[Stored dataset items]
---*---

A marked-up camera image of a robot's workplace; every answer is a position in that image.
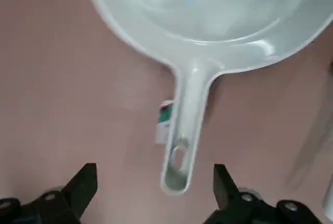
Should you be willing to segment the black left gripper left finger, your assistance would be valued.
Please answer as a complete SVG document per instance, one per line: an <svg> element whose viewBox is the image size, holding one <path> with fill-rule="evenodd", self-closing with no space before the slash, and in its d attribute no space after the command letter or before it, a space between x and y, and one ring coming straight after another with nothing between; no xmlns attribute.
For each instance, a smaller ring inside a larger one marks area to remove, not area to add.
<svg viewBox="0 0 333 224"><path fill-rule="evenodd" d="M98 189L97 165L85 164L61 190L50 190L30 203L1 199L1 223L80 223Z"/></svg>

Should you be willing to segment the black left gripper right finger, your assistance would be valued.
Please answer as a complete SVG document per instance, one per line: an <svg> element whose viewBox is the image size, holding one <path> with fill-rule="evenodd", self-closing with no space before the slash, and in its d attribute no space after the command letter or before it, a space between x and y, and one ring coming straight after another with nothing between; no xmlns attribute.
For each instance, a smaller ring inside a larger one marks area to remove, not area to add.
<svg viewBox="0 0 333 224"><path fill-rule="evenodd" d="M280 200L271 206L250 192L238 189L225 165L215 164L213 193L218 205L205 223L316 223L316 216L303 203Z"/></svg>

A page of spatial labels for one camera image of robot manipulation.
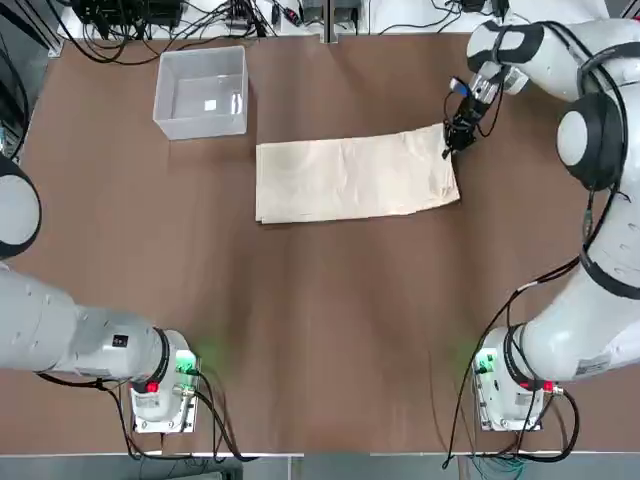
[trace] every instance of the cable
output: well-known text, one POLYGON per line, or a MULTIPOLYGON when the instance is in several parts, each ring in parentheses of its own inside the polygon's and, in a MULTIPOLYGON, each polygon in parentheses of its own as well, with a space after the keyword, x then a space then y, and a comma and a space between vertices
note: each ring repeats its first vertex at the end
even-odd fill
POLYGON ((541 275, 539 277, 537 277, 536 279, 534 279, 532 282, 527 283, 525 285, 522 285, 521 287, 517 288, 509 297, 509 299, 505 302, 504 305, 502 305, 502 307, 500 307, 500 309, 498 310, 498 312, 493 316, 493 318, 491 319, 491 321, 489 322, 489 324, 485 327, 484 331, 482 332, 482 334, 480 335, 480 338, 478 339, 478 342, 471 354, 471 357, 469 358, 469 362, 467 363, 467 367, 465 368, 464 371, 464 375, 462 377, 462 382, 460 383, 460 389, 458 390, 458 397, 456 400, 456 408, 455 408, 455 412, 453 414, 453 425, 451 427, 451 437, 449 438, 449 448, 447 451, 447 458, 445 459, 444 463, 442 464, 442 468, 443 470, 446 469, 449 466, 449 463, 451 463, 451 460, 453 459, 453 441, 455 438, 455 432, 456 432, 456 427, 457 427, 457 423, 458 423, 458 414, 460 413, 460 404, 462 403, 462 395, 464 393, 464 387, 467 383, 467 378, 469 377, 469 372, 471 370, 471 367, 473 365, 473 360, 476 356, 476 354, 478 353, 478 351, 480 350, 480 348, 482 347, 482 343, 484 342, 485 337, 489 334, 489 332, 491 331, 491 328, 493 327, 493 325, 498 321, 498 318, 500 318, 500 316, 502 315, 502 313, 510 307, 511 303, 517 299, 520 295, 522 295, 522 293, 524 293, 526 290, 528 290, 531 287, 537 286, 537 285, 541 285, 543 283, 548 283, 550 281, 556 280, 557 278, 560 278, 563 275, 566 275, 567 273, 569 273, 571 270, 573 270, 573 268, 575 268, 578 263, 580 263, 580 259, 579 257, 575 257, 572 260, 568 261, 567 263, 561 265, 560 267, 557 267, 553 270, 551 270, 550 272, 545 273, 544 275, 541 275))
MULTIPOLYGON (((195 8, 198 11, 201 11, 201 12, 205 13, 205 15, 203 15, 201 18, 199 18, 195 22, 187 22, 187 21, 183 20, 182 22, 187 24, 187 26, 184 27, 182 30, 178 31, 175 34, 172 34, 171 31, 166 30, 166 31, 169 32, 169 42, 167 43, 167 45, 165 45, 165 47, 162 49, 162 51, 154 50, 150 45, 148 45, 146 42, 144 42, 144 38, 142 38, 141 40, 146 45, 146 47, 150 51, 152 51, 153 56, 150 57, 150 58, 147 58, 145 60, 130 61, 130 62, 129 61, 121 61, 121 60, 119 60, 119 57, 122 55, 126 45, 135 40, 135 38, 133 38, 128 32, 125 33, 124 30, 122 32, 115 32, 112 29, 110 30, 111 34, 114 35, 115 38, 120 38, 121 41, 119 42, 119 44, 117 46, 105 46, 106 48, 104 48, 104 49, 106 49, 106 50, 116 50, 116 52, 112 56, 106 56, 106 55, 100 53, 96 49, 96 48, 102 48, 102 46, 100 46, 98 43, 96 43, 96 41, 94 39, 88 38, 87 33, 85 31, 83 31, 83 37, 84 37, 84 40, 86 41, 86 45, 87 45, 87 48, 89 50, 89 51, 87 51, 83 47, 81 47, 79 45, 79 43, 75 40, 75 38, 71 35, 71 33, 69 32, 67 26, 62 21, 62 18, 60 17, 60 15, 55 10, 55 7, 51 3, 51 0, 45 0, 45 1, 49 5, 49 8, 51 9, 54 17, 56 18, 56 20, 58 21, 58 23, 62 27, 62 29, 65 32, 65 34, 66 34, 67 38, 69 39, 69 41, 71 41, 71 43, 73 43, 73 45, 78 50, 80 50, 80 53, 82 53, 85 57, 87 57, 88 59, 90 59, 90 60, 92 60, 94 62, 101 63, 101 64, 114 63, 114 64, 122 65, 122 66, 139 66, 139 65, 145 65, 145 64, 148 64, 148 63, 151 63, 151 62, 154 62, 155 60, 157 60, 162 53, 168 51, 169 48, 175 43, 175 41, 178 40, 181 37, 183 39, 187 39, 198 30, 201 31, 200 35, 202 36, 204 31, 210 25, 212 25, 212 24, 214 24, 214 23, 216 23, 218 21, 221 21, 223 16, 228 14, 228 12, 230 11, 230 1, 243 1, 243 2, 246 2, 247 5, 250 5, 250 1, 251 0, 227 0, 224 3, 220 4, 218 7, 216 7, 215 9, 213 9, 212 11, 206 12, 206 13, 205 13, 204 10, 193 6, 191 3, 187 2, 186 0, 183 0, 183 3, 185 3, 185 4, 189 5, 189 6, 192 6, 193 8, 195 8)), ((122 0, 118 0, 118 1, 120 3, 120 7, 121 7, 122 22, 123 22, 123 24, 126 25, 126 19, 125 19, 125 15, 124 15, 124 7, 122 6, 122 0)), ((184 50, 185 48, 188 48, 188 47, 194 46, 194 45, 202 45, 202 44, 211 42, 213 40, 216 40, 218 38, 234 38, 234 39, 246 38, 246 37, 252 35, 253 33, 255 33, 255 30, 251 29, 250 27, 248 27, 247 31, 242 35, 220 35, 220 36, 217 36, 217 37, 206 39, 205 41, 202 41, 202 42, 196 42, 196 43, 192 43, 192 44, 188 44, 188 45, 183 45, 178 50, 184 50)))
POLYGON ((174 460, 184 460, 184 459, 194 458, 193 455, 147 455, 146 453, 144 453, 127 432, 127 426, 124 421, 124 413, 122 411, 122 405, 118 400, 118 397, 116 397, 115 393, 113 393, 113 390, 108 389, 104 386, 105 382, 112 382, 115 380, 103 380, 98 378, 97 380, 93 380, 90 382, 68 382, 66 380, 53 377, 47 373, 37 373, 37 375, 38 377, 40 377, 43 380, 46 380, 47 382, 54 383, 56 385, 60 385, 64 387, 92 388, 100 392, 106 392, 116 404, 116 408, 118 410, 118 418, 120 420, 120 426, 122 428, 122 434, 124 436, 124 440, 127 445, 127 454, 133 460, 139 461, 142 458, 149 458, 153 460, 174 461, 174 460))
POLYGON ((562 452, 560 454, 553 457, 529 455, 527 453, 517 453, 519 458, 538 463, 557 463, 567 458, 571 454, 571 452, 573 452, 573 449, 575 448, 578 441, 578 436, 580 435, 580 410, 578 409, 578 404, 576 403, 575 398, 573 398, 573 396, 567 390, 563 390, 562 395, 569 401, 571 409, 573 410, 574 418, 573 432, 571 433, 571 438, 569 439, 569 443, 567 444, 567 446, 562 449, 562 452))
POLYGON ((236 460, 240 461, 240 462, 243 462, 243 463, 252 462, 254 460, 257 460, 258 457, 245 457, 240 453, 240 451, 238 450, 238 447, 236 446, 236 444, 234 442, 232 442, 231 439, 229 438, 229 434, 228 434, 228 432, 227 432, 227 430, 226 430, 226 428, 224 426, 224 422, 222 421, 222 419, 220 418, 220 415, 218 414, 218 412, 214 408, 213 403, 205 395, 203 395, 200 392, 196 392, 195 395, 209 409, 209 411, 213 415, 214 422, 218 423, 218 427, 220 428, 220 433, 222 434, 222 438, 224 438, 224 442, 227 445, 227 447, 229 448, 229 451, 233 454, 234 458, 236 460))
POLYGON ((491 122, 491 127, 489 127, 489 131, 487 133, 484 133, 482 131, 482 127, 480 127, 480 124, 478 123, 478 125, 477 125, 478 132, 484 138, 489 137, 489 135, 491 135, 493 133, 493 129, 496 128, 496 123, 498 122, 498 115, 500 114, 500 106, 502 105, 502 97, 503 96, 504 96, 504 81, 500 82, 500 96, 498 97, 498 106, 496 107, 496 113, 495 113, 495 115, 493 117, 493 122, 491 122))
POLYGON ((49 32, 49 35, 51 35, 52 41, 55 41, 58 45, 60 45, 60 40, 58 39, 58 36, 53 32, 51 27, 49 27, 47 22, 44 21, 44 19, 40 15, 40 12, 38 12, 38 10, 33 6, 31 1, 30 0, 24 0, 24 2, 27 4, 27 7, 29 7, 29 10, 31 10, 34 13, 34 15, 36 17, 38 17, 38 20, 40 20, 40 23, 42 23, 42 25, 44 25, 44 28, 49 32))
POLYGON ((453 20, 451 20, 449 23, 443 25, 439 30, 438 33, 442 33, 444 32, 444 29, 447 28, 448 26, 454 24, 455 22, 457 22, 458 20, 460 20, 460 17, 462 17, 462 10, 458 11, 458 16, 456 18, 454 18, 453 20))
MULTIPOLYGON (((235 439, 232 438, 233 434, 229 435, 229 432, 227 431, 226 422, 222 420, 222 418, 218 414, 218 411, 215 409, 215 406, 213 405, 214 397, 213 397, 213 388, 211 387, 211 383, 209 382, 207 377, 204 376, 201 372, 196 372, 196 375, 204 381, 207 389, 207 393, 209 393, 209 397, 211 399, 207 398, 205 395, 203 395, 201 392, 198 392, 198 391, 195 392, 195 396, 199 398, 211 412, 211 415, 213 417, 213 424, 214 426, 217 424, 218 427, 220 428, 220 435, 222 439, 224 439, 224 442, 227 448, 233 454, 234 458, 243 463, 257 460, 258 457, 245 457, 240 453, 240 450, 238 449, 235 439)), ((218 440, 218 444, 215 445, 215 433, 214 433, 213 441, 214 441, 214 454, 215 454, 215 452, 217 451, 217 448, 219 448, 220 446, 220 440, 218 440)))
POLYGON ((11 152, 11 155, 9 156, 9 160, 14 160, 18 156, 18 153, 20 152, 22 145, 24 145, 24 141, 27 137, 27 132, 29 130, 29 125, 30 125, 29 118, 31 115, 31 112, 29 110, 29 97, 27 96, 27 89, 24 86, 24 82, 22 81, 20 74, 16 70, 15 65, 13 64, 13 62, 11 61, 11 58, 9 57, 9 52, 0 49, 0 58, 4 61, 4 63, 9 68, 11 75, 15 79, 15 83, 18 85, 18 89, 20 90, 20 94, 22 96, 22 109, 23 109, 23 116, 22 116, 23 118, 22 118, 22 125, 21 125, 22 134, 20 135, 20 139, 18 140, 18 143, 15 145, 13 152, 11 152))
POLYGON ((400 27, 403 27, 403 28, 429 28, 429 27, 435 27, 436 25, 440 25, 447 18, 449 18, 449 15, 451 15, 452 13, 454 13, 453 9, 448 10, 448 13, 444 16, 444 18, 438 20, 437 22, 427 23, 425 25, 412 25, 412 24, 409 24, 409 23, 396 23, 394 25, 389 25, 387 28, 385 28, 380 33, 378 33, 378 35, 384 35, 389 30, 391 30, 393 28, 400 28, 400 27))
MULTIPOLYGON (((95 57, 95 56, 91 55, 90 53, 87 53, 87 51, 80 46, 80 44, 76 41, 76 39, 73 38, 73 35, 71 35, 71 32, 69 31, 67 26, 62 21, 62 18, 60 18, 60 15, 58 14, 58 11, 54 7, 54 5, 51 3, 51 0, 45 0, 45 2, 47 2, 47 5, 49 5, 51 13, 55 17, 56 21, 62 27, 62 30, 64 30, 64 33, 67 35, 67 39, 71 43, 73 43, 73 45, 80 51, 80 53, 82 53, 82 55, 87 57, 89 60, 93 60, 96 63, 113 63, 120 57, 120 55, 122 55, 122 52, 124 51, 124 47, 126 46, 126 41, 122 41, 122 43, 120 44, 120 47, 118 48, 118 51, 114 54, 113 57, 110 57, 110 58, 95 57)), ((120 2, 120 8, 123 10, 122 0, 119 0, 119 2, 120 2)))

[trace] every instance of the brown tabletop
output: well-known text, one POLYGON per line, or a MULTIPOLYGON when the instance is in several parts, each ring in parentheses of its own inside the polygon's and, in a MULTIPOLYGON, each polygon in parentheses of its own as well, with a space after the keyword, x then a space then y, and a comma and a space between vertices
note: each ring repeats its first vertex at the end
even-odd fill
MULTIPOLYGON (((244 451, 443 452, 455 381, 483 325, 516 286, 577 251, 586 195, 555 152, 562 105, 534 87, 505 98, 493 135, 458 159, 462 201, 407 217, 258 225, 254 152, 256 142, 440 122, 449 78, 469 76, 467 39, 247 44, 250 132, 173 143, 151 120, 157 62, 103 66, 67 47, 24 156, 42 232, 12 265, 80 304, 144 315, 195 348, 216 345, 244 451)), ((131 58, 147 55, 136 48, 131 58)), ((522 297, 514 321, 562 284, 522 297)), ((579 449, 640 450, 637 374, 571 386, 579 449)), ((124 451, 106 395, 27 372, 1 372, 0 386, 0 454, 124 451)), ((210 450, 211 421, 199 413, 197 433, 170 437, 168 451, 210 450)), ((556 424, 550 417, 525 446, 558 450, 556 424)), ((457 451, 470 449, 463 426, 457 451)), ((510 440, 485 435, 475 448, 510 440)))

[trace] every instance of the folded cloth
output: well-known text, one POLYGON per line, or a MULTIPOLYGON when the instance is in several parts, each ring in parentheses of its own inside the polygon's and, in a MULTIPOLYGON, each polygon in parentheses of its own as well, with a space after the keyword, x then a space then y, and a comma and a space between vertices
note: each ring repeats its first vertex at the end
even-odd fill
POLYGON ((407 215, 458 200, 442 128, 258 145, 256 221, 407 215))

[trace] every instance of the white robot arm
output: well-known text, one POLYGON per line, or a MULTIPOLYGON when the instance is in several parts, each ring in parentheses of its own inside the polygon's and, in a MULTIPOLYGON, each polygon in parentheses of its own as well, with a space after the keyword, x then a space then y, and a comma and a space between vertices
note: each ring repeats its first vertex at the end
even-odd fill
MULTIPOLYGON (((35 187, 0 155, 0 260, 38 234, 35 187)), ((192 431, 195 356, 175 331, 136 315, 76 305, 66 293, 0 263, 0 368, 129 381, 136 426, 192 431)))
POLYGON ((465 98, 445 123, 450 151, 473 143, 500 88, 514 94, 530 79, 572 102, 557 135, 569 173, 591 196, 612 189, 606 218, 585 234, 580 264, 565 289, 527 324, 491 331, 477 352, 473 370, 485 430, 520 431, 527 418, 536 425, 541 380, 577 380, 640 361, 639 40, 640 23, 633 20, 570 27, 487 22, 468 44, 473 81, 452 82, 465 98), (601 69, 605 63, 613 88, 601 69), (603 91, 594 91, 596 82, 603 91))

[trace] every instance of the clear plastic bin
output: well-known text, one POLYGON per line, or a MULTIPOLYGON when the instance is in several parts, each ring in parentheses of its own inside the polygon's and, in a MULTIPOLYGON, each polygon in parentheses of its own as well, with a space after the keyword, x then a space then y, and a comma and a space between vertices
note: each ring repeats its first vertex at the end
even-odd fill
POLYGON ((160 57, 153 120, 169 140, 246 133, 248 100, 242 46, 160 57))

---*---

• _THE TASK_:
Lines with "trace": return each one from the data above.

• _OUTPUT_:
[trace] every instance of the cable
[trace] every instance of the brown tabletop
[trace] every instance of the folded cloth
[trace] every instance of the white robot arm
[trace] every instance of the clear plastic bin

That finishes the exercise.